Keaau farmer Leslie Carroll said he had Kulana process 17 lambs for sale last year.
“Without the USDA inspection, we can no longer provide these businesses with our local lamb,” Carroll wrote in an email.
Hawaii Island’s only other small animal slaughterhouse is a mobile unit that’s too limited and inconvenient to fill the gap created by Kulana’s pullback. It lacks cut-and-wrap capability, preventing farmers from receiving USDA-certified cuts approved for resale.

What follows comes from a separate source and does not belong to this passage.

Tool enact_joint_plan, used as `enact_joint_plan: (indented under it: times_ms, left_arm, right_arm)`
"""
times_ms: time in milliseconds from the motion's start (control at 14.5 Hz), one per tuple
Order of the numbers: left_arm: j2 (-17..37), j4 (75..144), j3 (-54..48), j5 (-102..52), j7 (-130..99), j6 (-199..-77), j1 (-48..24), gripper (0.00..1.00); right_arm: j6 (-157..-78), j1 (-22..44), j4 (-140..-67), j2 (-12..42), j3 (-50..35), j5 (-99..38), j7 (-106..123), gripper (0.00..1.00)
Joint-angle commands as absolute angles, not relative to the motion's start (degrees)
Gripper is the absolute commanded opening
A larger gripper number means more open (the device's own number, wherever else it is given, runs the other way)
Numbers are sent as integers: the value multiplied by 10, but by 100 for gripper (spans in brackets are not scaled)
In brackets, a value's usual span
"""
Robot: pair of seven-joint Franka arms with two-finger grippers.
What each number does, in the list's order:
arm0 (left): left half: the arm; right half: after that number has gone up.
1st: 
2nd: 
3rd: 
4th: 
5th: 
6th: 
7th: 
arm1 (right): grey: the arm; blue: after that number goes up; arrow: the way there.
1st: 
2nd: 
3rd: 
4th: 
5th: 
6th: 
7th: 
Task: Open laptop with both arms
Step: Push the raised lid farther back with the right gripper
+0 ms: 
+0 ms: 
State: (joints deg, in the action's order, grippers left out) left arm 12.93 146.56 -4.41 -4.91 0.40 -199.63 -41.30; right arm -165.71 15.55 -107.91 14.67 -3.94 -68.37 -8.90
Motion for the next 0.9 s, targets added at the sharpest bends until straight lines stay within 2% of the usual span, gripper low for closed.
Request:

Businesses with certified kitchens may perform their own post-slaughter processing, but are limited to what percentage of the food can be sold retail.
The mobile unit actually is stationary and located in Kealakekua, which is on the opposite side of the island – a distance of up to 100 miles – from where most pigs, sheep and goats are raised. Also, it’s only open one day every two to four weeks, said Mike Amado, president of the Hawaii Island Meat Cooperative, which operates the mobile slaughterhouse.
A multiyear effort has lined up grants to cover the estimated $300,000 cost of adding a cut-and-wrap facility, but finding a suitable publicly owned site to house it has been “an extremely long, painful process” that has not been completed, Amado said.
The local specialty meat industry had benefitted from a huge push over the past two years that saw the opening of the Kealakekua mobile slaughterhouse and two Big Island butcher shops, along with numerous farmers expanding operations to fulfill customers’ demand, said Stovall, who was part of that movement.
“This has taken us back 10 years,” Stovall said of losing the Hilo slaughterhouse.
Affected people remain “in shock,” while several farmers face imminent closure, he said.
“We’ve just got to accept this horrible thing that’s happened and figure out how to move on,” he said.
They need to start a Cooperative for meat processing.